# Seeing a dogs 'Real Shape'



## Furbaby's Mommie (Jul 10, 2004)

On a Havanese breeder's website they showed all the mommies and daddies all wet down so you could see the actual body conformation. They listed the back length and other measurements of interest. It was really interesting. With a fluffy dog or puppy you really are looking at the shape of the fluff. When they are wet you see the actual body outline, length and straightness of legs, shape of head, etc. Puppies even at 12 wks. of age are going to change a lot--toplines that are down in front can end up straight, etc. So I guess seeing a puppy that young wet down probably wouldn't be fool proof, but seeing their parents that way might be a real nice thing. I don't mean the poor things need to get wet down every time someone wants a baby! Just 1 picture taken during a bathe and posted on the breeders website would be nice.


----------



## HappyB (Feb 28, 2005)

> On a Havanese breeder's website they showed all the mommies and daddies all wet down so you could see the actual body conformation.

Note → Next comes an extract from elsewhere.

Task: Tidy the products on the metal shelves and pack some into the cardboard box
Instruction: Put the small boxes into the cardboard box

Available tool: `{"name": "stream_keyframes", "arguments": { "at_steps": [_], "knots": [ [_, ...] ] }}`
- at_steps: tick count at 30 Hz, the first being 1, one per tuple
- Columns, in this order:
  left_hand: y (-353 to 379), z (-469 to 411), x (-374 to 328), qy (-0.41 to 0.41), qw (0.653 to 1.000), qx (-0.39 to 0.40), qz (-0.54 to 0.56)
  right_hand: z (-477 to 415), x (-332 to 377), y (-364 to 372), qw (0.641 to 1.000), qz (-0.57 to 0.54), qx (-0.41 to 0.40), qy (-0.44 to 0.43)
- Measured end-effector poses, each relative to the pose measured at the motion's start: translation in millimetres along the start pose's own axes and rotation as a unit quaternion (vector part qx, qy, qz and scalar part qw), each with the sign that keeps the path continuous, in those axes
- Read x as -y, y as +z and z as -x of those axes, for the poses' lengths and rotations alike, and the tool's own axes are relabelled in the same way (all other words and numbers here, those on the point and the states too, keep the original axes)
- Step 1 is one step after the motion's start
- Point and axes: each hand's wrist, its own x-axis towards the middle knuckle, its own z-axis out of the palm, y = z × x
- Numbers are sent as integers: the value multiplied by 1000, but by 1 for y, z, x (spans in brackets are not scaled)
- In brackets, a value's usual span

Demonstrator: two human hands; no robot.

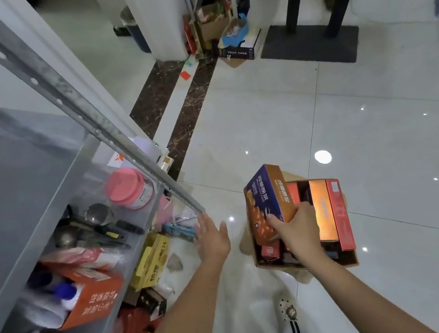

They listed the back length and other measurements of interest. It was really interesting. With a fluffy dog or puppy you really are looking at the shape of the fluff. When they are wet you see the actual body outline, length and straightness of legs, shape of head, etc. Puppies even at 12 wks. of age are going to change a lot--toplines that are down in front can end up straight, etc. So I guess seeing a puppy that young wet down probably wouldn't be fool proof, but seeing their parents that way might be a real nice thing. I don't mean the poor things need to get wet down every time someone wants a baby! Just 1 picture taken during a bathe and posted on the breeders website would be nice.
> 
> 
> 
> ...



More than likely, if the dog has completed it's championship, it's cut down anyway. I'll bet if more people would just ask the breeder to do a "now" picture, rather than just show one in show coat, you could see the same thing.


----------